Selby Fleetwood Gallery on Canyon Road

This gallery was my favorite. Although we never went inside, we spent a while browsing the sculpture garden behind the building.

Selby Fleetwood Gallery on Canyon Road

These origami cranes will never be damaged by the elements, as they’re meant to be outside.

Selby Fleetwood Gallery on Canyon Road

The suspended photograph shows the restored building as it once was, giving a glimpse into the centuries-old history of Canyon Road.

Private Residence on Canyon Road

Not all of the art is contemporary. Behind this door are Navajo antiquities, including jewelry, blankets and baskets — all housed in a 275-year-old building.

Michael Smith Gallery on Canyon Road

Off the historic Santa Fe Plaza are many courtyards. This one is two stories, so we climbed the stairs to get a view of the restaurants and shops below.

Off Palace Avenue

We saw plenty of interesting people in Santa Fe, but none cooler than this awesome pup.

At the corner of Lincoln and San Francisco

Kasha-Katuwe Tent Rocks National Monument

Perhaps the greatest hurrah of our second week in Albuquerque was our trip to Kasha-Katuwe Tent Rocks National Monument.

I had never heard of this remarkable place, but it was recommended to me by @CoryStalker, a virtual friend I met on Yonder, a great app for outdoorsy types.

Tent Rocks was only established as a national monument in 2001, but its name is ancient, meaning “white cliffs” in the traditional Keresan language.
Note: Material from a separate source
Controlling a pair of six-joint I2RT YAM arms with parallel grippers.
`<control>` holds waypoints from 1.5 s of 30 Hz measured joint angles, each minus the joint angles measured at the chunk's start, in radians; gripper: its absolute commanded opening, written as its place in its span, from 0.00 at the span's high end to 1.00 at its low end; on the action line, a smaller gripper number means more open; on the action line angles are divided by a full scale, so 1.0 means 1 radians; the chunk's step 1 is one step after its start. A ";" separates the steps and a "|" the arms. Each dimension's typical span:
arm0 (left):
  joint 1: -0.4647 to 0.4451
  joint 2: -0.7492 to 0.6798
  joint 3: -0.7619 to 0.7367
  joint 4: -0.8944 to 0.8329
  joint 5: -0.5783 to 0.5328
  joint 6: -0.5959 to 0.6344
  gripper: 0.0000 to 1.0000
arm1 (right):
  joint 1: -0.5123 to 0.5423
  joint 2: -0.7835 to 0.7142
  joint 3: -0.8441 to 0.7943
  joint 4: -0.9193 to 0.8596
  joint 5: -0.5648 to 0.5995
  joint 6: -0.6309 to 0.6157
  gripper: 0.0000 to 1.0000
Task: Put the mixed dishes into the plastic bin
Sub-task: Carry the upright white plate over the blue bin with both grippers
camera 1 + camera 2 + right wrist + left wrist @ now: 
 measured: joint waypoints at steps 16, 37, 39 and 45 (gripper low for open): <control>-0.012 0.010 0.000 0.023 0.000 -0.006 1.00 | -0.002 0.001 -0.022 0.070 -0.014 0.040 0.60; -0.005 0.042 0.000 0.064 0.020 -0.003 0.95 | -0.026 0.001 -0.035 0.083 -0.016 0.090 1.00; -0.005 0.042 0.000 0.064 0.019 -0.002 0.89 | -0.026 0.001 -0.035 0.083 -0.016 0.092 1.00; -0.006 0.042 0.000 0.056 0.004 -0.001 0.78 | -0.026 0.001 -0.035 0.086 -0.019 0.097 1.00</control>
The rock formations here boggle the mind

You don’t have to travel all the way to Cappadocia, Turkey to see such fascinating formations. In fact, the national monument is just outside the Cochiti Indian Reservation between Albuquerque and Santa Fe. Like Cappadocia, people have occupied this area for a long time — 4,000 years!

If you wanna feel tiny, go hike in a tall slot canyon

These conical rock formations were caused by volcanoes that erupted more than 6 million years ago.
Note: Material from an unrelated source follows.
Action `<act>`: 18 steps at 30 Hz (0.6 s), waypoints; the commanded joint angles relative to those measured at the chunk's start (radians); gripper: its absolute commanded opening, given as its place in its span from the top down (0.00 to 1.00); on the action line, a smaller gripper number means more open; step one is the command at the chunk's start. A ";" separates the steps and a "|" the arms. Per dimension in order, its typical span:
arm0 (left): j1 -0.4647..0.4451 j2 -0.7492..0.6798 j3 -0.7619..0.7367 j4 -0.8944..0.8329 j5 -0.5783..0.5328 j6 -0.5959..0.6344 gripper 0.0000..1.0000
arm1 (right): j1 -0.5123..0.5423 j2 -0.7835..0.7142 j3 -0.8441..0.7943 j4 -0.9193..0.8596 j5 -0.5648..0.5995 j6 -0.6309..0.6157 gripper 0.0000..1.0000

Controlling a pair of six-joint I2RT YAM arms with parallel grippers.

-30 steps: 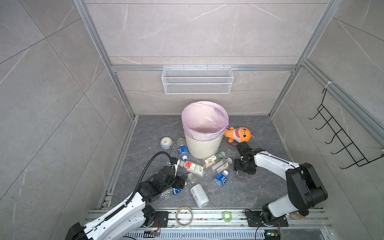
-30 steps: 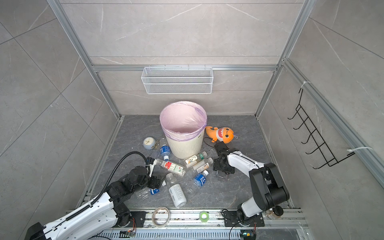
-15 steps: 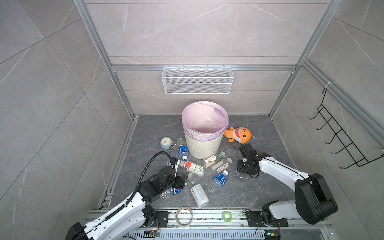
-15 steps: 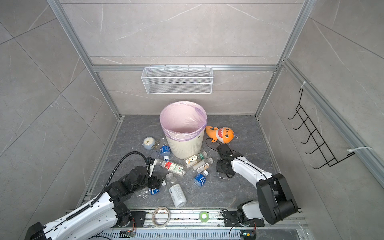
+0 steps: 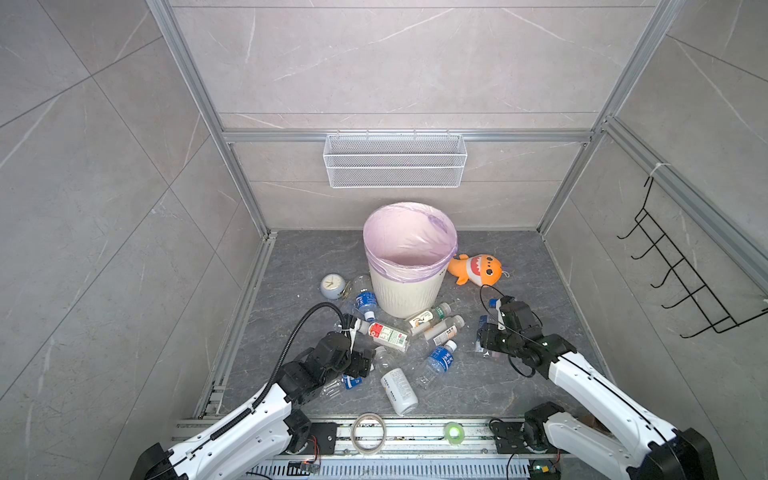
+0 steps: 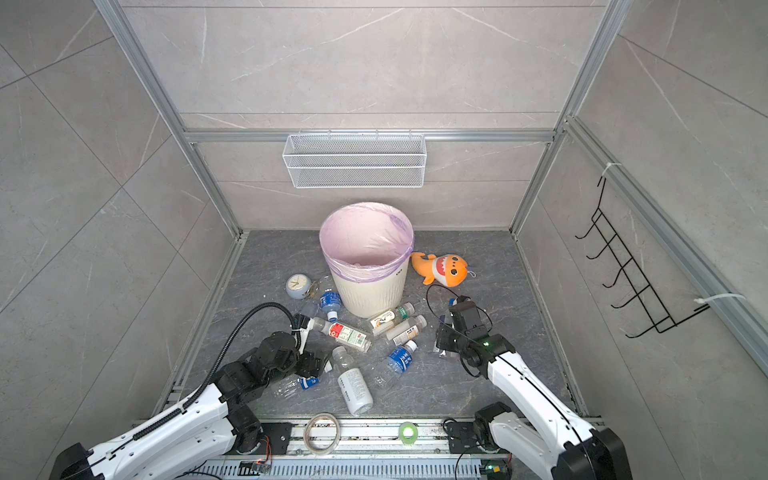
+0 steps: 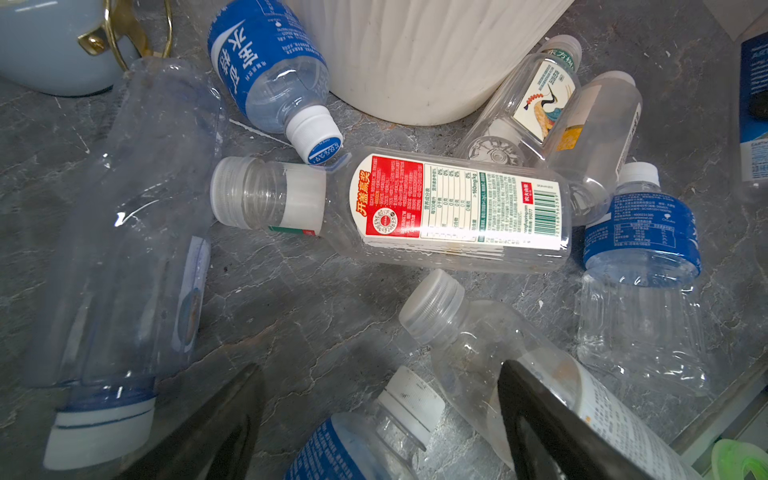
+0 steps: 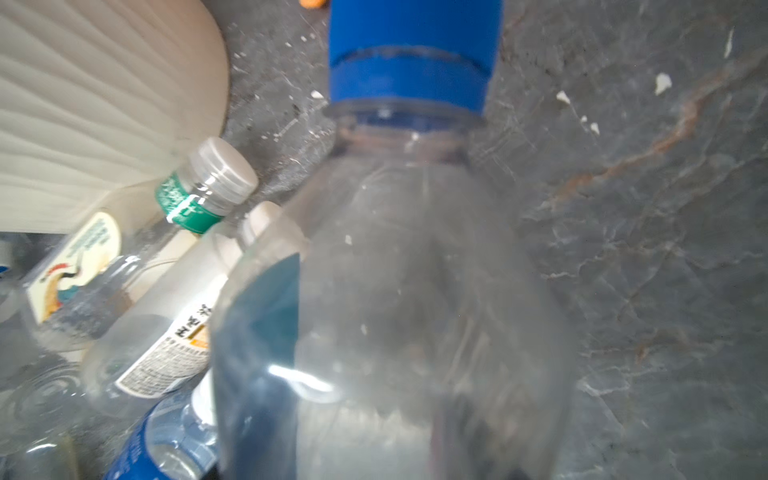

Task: Throw the plastic bottles in the bin
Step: 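Close the right gripper on the blue-capped clear bottle and lift it, then carry the blue-capped bottle over the bin and release it with the right gripper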

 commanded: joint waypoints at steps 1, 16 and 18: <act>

Sunny skies and perfect temperatures

The biggest of the formations are more than 90 feet tall, and they’re protected from erosion by boulder caps.

Delving deeper into the slot canyon

Wind and water created this beautiful slot canyon. Much of the time, it’s just wide enough for one person, so hikers have to wait their turn.

Slot canyon pinch point

Some boulders have fallen into the canyon over time, making the trail all the more interesting.
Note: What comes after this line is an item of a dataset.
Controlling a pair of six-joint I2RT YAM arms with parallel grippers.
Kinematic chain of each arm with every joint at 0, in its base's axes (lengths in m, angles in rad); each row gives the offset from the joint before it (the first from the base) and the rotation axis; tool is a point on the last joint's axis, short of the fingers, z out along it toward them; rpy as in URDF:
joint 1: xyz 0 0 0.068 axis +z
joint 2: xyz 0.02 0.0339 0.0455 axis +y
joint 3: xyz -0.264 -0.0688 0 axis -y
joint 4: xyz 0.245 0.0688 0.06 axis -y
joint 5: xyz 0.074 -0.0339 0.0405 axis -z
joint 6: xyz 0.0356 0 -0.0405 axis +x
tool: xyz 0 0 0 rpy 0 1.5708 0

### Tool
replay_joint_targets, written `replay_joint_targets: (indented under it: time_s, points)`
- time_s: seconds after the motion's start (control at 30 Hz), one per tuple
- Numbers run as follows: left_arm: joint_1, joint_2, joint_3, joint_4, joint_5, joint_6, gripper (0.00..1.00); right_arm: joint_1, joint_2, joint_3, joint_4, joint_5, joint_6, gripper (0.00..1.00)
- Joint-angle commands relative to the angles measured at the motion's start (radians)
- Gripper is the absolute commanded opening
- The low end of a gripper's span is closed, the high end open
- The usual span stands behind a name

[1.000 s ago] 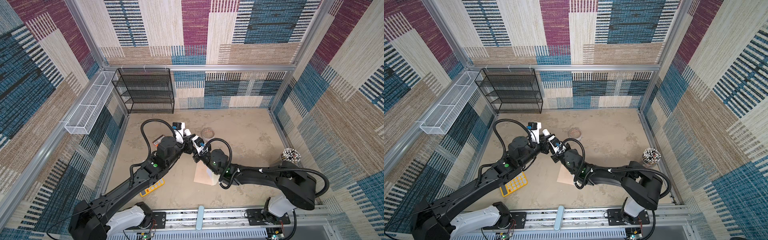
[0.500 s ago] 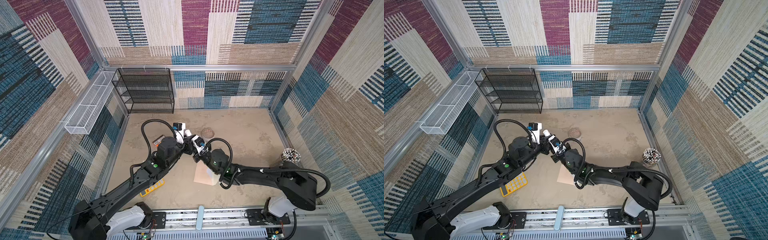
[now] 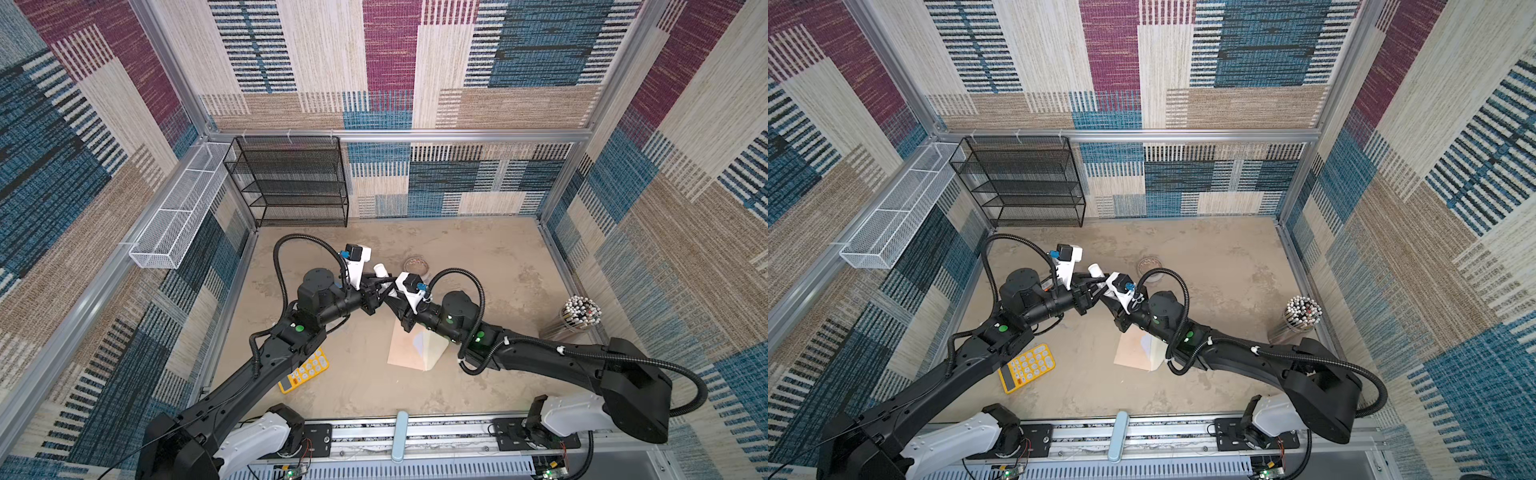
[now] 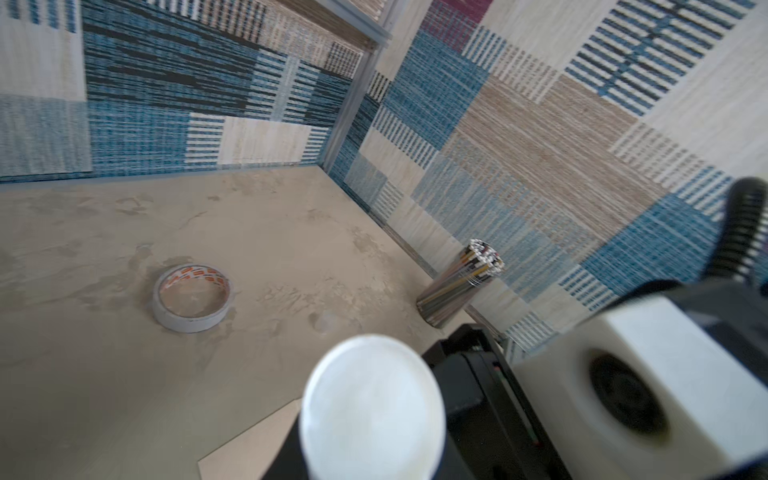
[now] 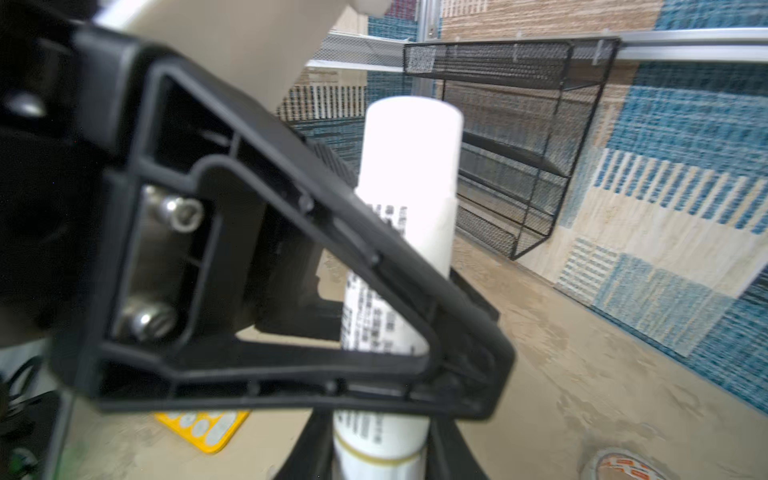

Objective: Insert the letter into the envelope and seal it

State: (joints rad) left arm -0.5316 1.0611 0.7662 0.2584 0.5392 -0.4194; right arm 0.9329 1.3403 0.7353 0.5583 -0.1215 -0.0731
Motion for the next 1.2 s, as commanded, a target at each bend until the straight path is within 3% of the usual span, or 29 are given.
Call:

The trail goes under this boulder

We took the Cave Loop Trail to the Canyon Trail, a 1.5-mile moderate hike that starts off flat and gets pretty vertical near the end, climbing 630 feet very rapidly.

It’s all but impossible to get lost, but cairns mark the way just in case

But it was well worth the effort, because it turned views like this, where we were looking up at the tent rocks —

Tent rocks, all up close and personal

into views like this, where we could see them from above, as well as the desert and mountains beyond.

Snow-capped mountains in the distance

It was a rewarding hike that we won’t soon forget.

We loved Kasha Katuwe Tent Rocks!

What are your memories of Albuquerque and Santa Fe? If there’s anything special we missed that we must see on our next visit, let us know.